Remember that beside this kit there is the usual car toolbox. Also, when I am going anywhere outside my daily routine, I will throw in the trunk an emergency pack (GHB). So, the kit I am building as a stash or cache is something like a support to the real emergency pack. And if I am caught without any emergency pack , I want to be able to tackle many situations.

My list have already started and items are listed with no order or category:

* Spoon / fork / knife
* Small Bottle of detergent
* Small bar of soap (from hotel)
* Tissue packets
* Paper towel
* small towel
* Cheap sewing kit
* Scissors
* Cheap safety googles
* N95 face masks 
* Garbage bags, ziplok bags
* First aid items (Guaze and cotton balls)
* Work gloves 
* Latex gloves

OK, latex gloves may deteriorate in time, but if they fall apart I will toss them away. They are not like rotten food which will poision me.

So, can you help me add more items ?

The kit is NOT an emergency kit perse. It is a kit to help fall back to in any awkward situation, be it emergency or just an inconvenience.

** You notice I havent included a tool ( or multiutool ) because the tool box is there.

** Also , no fire starters because it gets real hot and I dont want a butane lighter or matches in my car trunk near paper towels and near the gas tank. Besides, in the last decade I havent met one situation when I needed to make fire.

Oooops. Only once. We were in a gathering of several families in a suite type lodging and after leaving, the Mrs told me she and other ladies wished to use the kitchen range but didnt have a lighter !!

  &^%$^%#$^
Never mind.

** No food in the trunk, bacause it will spoil in the heat, and because I am in an urban area. If SHTF, I will stop immediately and grab a few water bottles. Usually there are always one or two bottles on the driver seat or back seat.
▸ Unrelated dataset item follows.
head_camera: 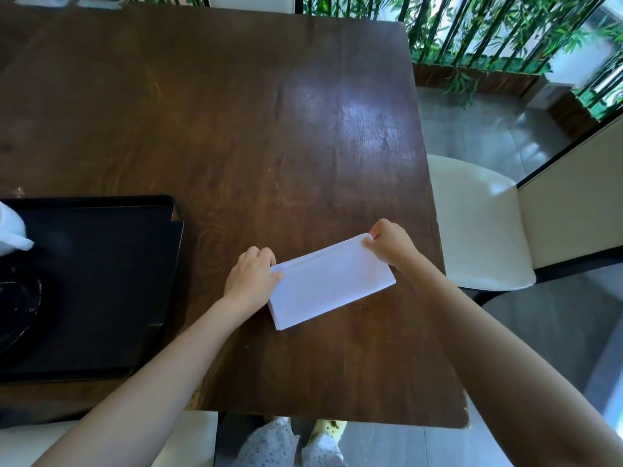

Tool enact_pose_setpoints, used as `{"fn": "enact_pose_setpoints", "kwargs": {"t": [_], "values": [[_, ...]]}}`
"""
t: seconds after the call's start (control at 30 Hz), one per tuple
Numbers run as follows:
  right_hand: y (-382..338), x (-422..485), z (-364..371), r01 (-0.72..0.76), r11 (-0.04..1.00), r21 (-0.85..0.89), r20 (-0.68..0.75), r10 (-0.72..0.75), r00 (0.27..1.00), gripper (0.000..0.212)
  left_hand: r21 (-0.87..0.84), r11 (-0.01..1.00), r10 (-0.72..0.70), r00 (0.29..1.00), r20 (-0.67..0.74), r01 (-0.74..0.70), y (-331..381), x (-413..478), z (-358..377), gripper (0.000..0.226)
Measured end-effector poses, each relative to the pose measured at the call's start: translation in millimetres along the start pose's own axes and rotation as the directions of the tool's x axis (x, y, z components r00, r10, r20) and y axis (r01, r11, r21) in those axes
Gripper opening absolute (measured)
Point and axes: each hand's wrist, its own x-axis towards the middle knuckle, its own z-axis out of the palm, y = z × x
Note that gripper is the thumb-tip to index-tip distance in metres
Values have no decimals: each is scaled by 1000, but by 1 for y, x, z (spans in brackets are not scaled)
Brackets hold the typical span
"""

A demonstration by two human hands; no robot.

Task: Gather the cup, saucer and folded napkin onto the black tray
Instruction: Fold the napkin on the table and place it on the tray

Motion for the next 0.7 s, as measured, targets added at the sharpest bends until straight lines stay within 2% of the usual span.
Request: {"fn": "enact_pose_setpoints", "kwargs": {"t": [0.07,0.13,0.2,0.27,0.33,0.4,0.43,0.53,0.7], "values": [[1,-5,5,-17,999,38,-11,17,1000,26,88,996,29,989,-147,-16,6,-6,1,21],[2,-13,12,-44,996,72,-70,49,996,23,61,992,122,960,-252,-110,23,-14,7,33],[3,-24,19,-32,997,-65,-243,15,970,25,51,976,217,946,-240,-211,47,-24,19,43],[1,-35,29,119,969,-216,-352,-190,916,33,128,964,254,953,-168,-234,62,-30,37,49],[-3,-49,45,404,887,-222,-236,-451,861,43,222,955,220,972,-80,-198,62,-32,52,53],[-2,-59,64,578,777,-249,-51,-607,793,48,298,938,203,978,-54,-178,53,-32,62,56],[0,-61,71,596,760,-260,-11,-620,785,49,327,928,209,976,-59,-179,51,-32,63,58],[7,-59,77,574,762,-299,-17,-606,795,51,329,927,223,970,-96,-180,50,-32,63,61],[14,-54,76,562,736,-378,30,-597,802,59,277,957,136,979,-151,-90,44,-36,62,62]]}}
Can you help make such a "trunk cache" taking these considerations into account ??

Many thanks.


----------



## sinbad (Oct 27, 2009)

I just remembered something to add , 


can/bottle opener
a small tarp
paracord & wire ties
Whistle with lanyard
old CD ( improvised signal mirror ) 
scarf or bandana

hmmmm

It's almost same as the BOB except for the food and fire stuff.


----------



## allen_idaho (Oct 21, 2009)

Have you considered getting one of those cheap mini air compressors that plug into your car lighter? Might be useful. 
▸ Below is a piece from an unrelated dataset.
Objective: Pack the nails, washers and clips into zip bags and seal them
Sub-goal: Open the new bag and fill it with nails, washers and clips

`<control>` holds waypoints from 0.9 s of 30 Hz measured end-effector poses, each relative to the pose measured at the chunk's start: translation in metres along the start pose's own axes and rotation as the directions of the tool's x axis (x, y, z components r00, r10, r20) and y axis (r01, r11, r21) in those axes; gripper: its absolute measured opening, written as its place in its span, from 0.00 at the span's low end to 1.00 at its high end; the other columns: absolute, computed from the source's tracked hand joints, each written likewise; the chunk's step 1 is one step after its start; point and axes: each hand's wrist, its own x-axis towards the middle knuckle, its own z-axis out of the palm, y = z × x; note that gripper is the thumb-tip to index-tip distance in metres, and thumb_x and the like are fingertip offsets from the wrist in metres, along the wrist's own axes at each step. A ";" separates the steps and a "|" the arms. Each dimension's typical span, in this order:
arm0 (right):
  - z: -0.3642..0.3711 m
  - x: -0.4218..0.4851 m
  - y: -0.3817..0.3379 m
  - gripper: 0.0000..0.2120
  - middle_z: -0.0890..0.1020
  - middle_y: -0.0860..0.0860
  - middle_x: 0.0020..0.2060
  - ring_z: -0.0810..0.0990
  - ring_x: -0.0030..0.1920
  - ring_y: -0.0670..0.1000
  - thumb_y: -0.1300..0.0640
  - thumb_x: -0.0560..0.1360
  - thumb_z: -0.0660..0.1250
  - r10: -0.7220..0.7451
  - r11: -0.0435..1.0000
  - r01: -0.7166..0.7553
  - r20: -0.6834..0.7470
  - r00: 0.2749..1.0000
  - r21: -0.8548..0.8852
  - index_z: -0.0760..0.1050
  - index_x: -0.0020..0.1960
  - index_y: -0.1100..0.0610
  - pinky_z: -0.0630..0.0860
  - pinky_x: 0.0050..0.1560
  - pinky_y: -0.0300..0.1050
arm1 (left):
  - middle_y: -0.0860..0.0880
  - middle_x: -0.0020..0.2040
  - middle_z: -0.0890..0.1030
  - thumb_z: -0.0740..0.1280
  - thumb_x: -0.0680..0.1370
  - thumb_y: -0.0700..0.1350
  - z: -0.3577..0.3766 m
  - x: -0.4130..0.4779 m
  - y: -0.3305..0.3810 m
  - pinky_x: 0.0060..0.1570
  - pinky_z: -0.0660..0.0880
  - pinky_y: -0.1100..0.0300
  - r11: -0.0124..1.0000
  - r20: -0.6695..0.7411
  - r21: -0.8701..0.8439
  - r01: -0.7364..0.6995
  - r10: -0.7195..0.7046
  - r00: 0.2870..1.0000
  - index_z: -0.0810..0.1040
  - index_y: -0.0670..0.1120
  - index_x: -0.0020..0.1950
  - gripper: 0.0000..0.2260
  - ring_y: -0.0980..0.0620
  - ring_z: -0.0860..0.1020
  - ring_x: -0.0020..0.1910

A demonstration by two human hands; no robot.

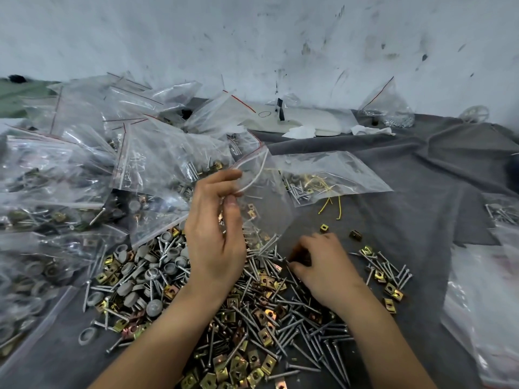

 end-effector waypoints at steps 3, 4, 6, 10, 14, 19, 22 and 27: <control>-0.002 -0.003 -0.001 0.06 0.74 0.54 0.53 0.69 0.60 0.56 0.55 0.75 0.66 0.005 0.995 -0.009 0.040 0.999 0.097 0.69 0.47 0.51 0.68 0.60 0.47 | 0.47 0.57 0.75 0.55 0.79 0.38 0.000 0.001 0.001 0.52 0.76 0.46 1.000 0.016 0.000 -0.007 0.007 1.000 0.69 0.51 0.55 0.10 0.48 0.76 0.57; -0.002 -0.004 -0.002 0.07 0.72 0.52 0.50 0.70 0.59 0.56 0.56 0.75 0.66 0.003 0.991 -0.008 0.038 0.999 0.133 0.68 0.48 0.50 0.68 0.58 0.46 | 0.47 0.57 0.75 0.55 0.79 0.38 0.000 0.001 0.001 0.52 0.76 0.46 1.000 0.022 0.000 -0.002 0.002 1.000 0.69 0.51 0.55 0.10 0.48 0.76 0.57; -0.002 -0.004 -0.002 0.06 0.69 0.47 0.45 0.70 0.58 0.54 0.59 0.77 0.64 -0.045 0.987 0.047 -0.016 0.999 0.155 0.70 0.53 0.52 0.68 0.57 0.44 | 0.44 0.57 0.75 0.56 0.79 0.38 0.000 0.000 0.001 0.54 0.76 0.50 1.000 0.041 0.011 0.004 -0.004 0.999 0.70 0.47 0.54 0.08 0.47 0.76 0.57; -0.002 -0.003 -0.001 0.11 0.71 0.45 0.48 0.70 0.56 0.46 0.65 0.78 0.60 -0.111 0.944 0.198 -0.310 0.944 0.265 0.74 0.55 0.53 0.65 0.55 0.34 | 0.41 0.58 0.76 0.57 0.79 0.37 0.001 0.000 0.001 0.58 0.67 0.70 0.993 0.149 0.112 -0.029 0.012 0.989 0.75 0.38 0.50 0.07 0.55 0.73 0.60; -0.011 -0.009 -0.006 0.09 0.75 0.50 0.45 0.74 0.46 0.44 0.68 0.75 0.63 -0.055 0.820 0.449 -0.732 0.679 0.356 0.72 0.49 0.55 0.71 0.49 0.31 | 0.41 0.61 0.76 0.58 0.78 0.38 0.003 -0.002 0.003 0.57 0.67 0.75 0.992 0.385 0.106 -0.072 0.026 0.923 0.76 0.38 0.47 0.08 0.58 0.73 0.57; -0.014 -0.014 -0.005 0.04 0.73 0.51 0.40 0.71 0.43 0.45 0.68 0.72 0.62 -0.136 0.780 0.603 -0.894 0.427 0.170 0.72 0.42 0.61 0.67 0.48 0.31 | 0.45 0.65 0.74 0.59 0.78 0.41 0.004 -0.008 0.006 0.58 0.67 0.73 0.989 0.620 0.063 -0.132 0.065 0.782 0.77 0.41 0.47 0.08 0.54 0.75 0.60; -0.011 -0.012 -0.006 0.07 0.74 0.52 0.38 0.71 0.41 0.45 0.70 0.69 0.63 -0.103 0.795 0.561 -0.858 0.503 0.233 0.72 0.41 0.60 0.68 0.44 0.30 | 0.45 0.65 0.74 0.60 0.78 0.39 0.004 -0.008 0.004 0.58 0.69 0.69 0.988 0.600 0.094 -0.119 0.039 0.799 0.77 0.41 0.47 0.07 0.53 0.75 0.61; -0.018 -0.006 0.007 0.13 0.78 0.46 0.37 0.74 0.38 0.41 0.70 0.72 0.65 0.059 0.789 0.375 -0.668 0.742 0.487 0.74 0.40 0.52 0.69 0.39 0.28 | 0.44 0.63 0.76 0.64 0.76 0.31 0.005 -0.006 -0.003 0.60 0.65 0.76 0.977 0.420 0.206 -0.054 -0.039 0.907 0.77 0.39 0.46 0.05 0.58 0.73 0.60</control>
And maybe a flashlight or two and some spare batteries. Unless you plan on only having an emergency during the day. 

And some road flares. They are cheap and long lasting. Can be used for safety, for signaling, and to start a fire in a pinch. 

I would also suggest a small bottle of bleach rather than detergent. Mainly because it can be used both to disinfect water if needed and can also be used with some old aluminum cans to make an aluminum-air fuel cell fairly easily.

I would also suggest a fire blanket. In addition to saving you from a fire, it can also help keep you cool if you set it up as a shade. 

And maybe a fire extinguisher. You never know.


----------



## sinbad (Oct 27, 2009)

Thanks Allen


Starting with the extinguisher, it is there already. 
Air compressor ? To inflate tires ? It's there too. 

A flashlight may go in the kit but not the batteries. They will die or leak . 
Remember this is a kit to be hidden somewhere and forgotten. 

As I mentioned, this is NOT the Get Home Bag (GHB) or BOB. This kit sits in the trunk and forgotten totally, for ten years or more. The idea is developing a stach for other locations. 

My friend is going tomorrow to a very remote area for doing some engineering work . He is not the prepared type of guy and he goes there frequently. If I were the one who goes there every now and then, I would like to stash something in the company's camp just in case. If I have another trip and need it, that is good, otherwise I can forget about it. 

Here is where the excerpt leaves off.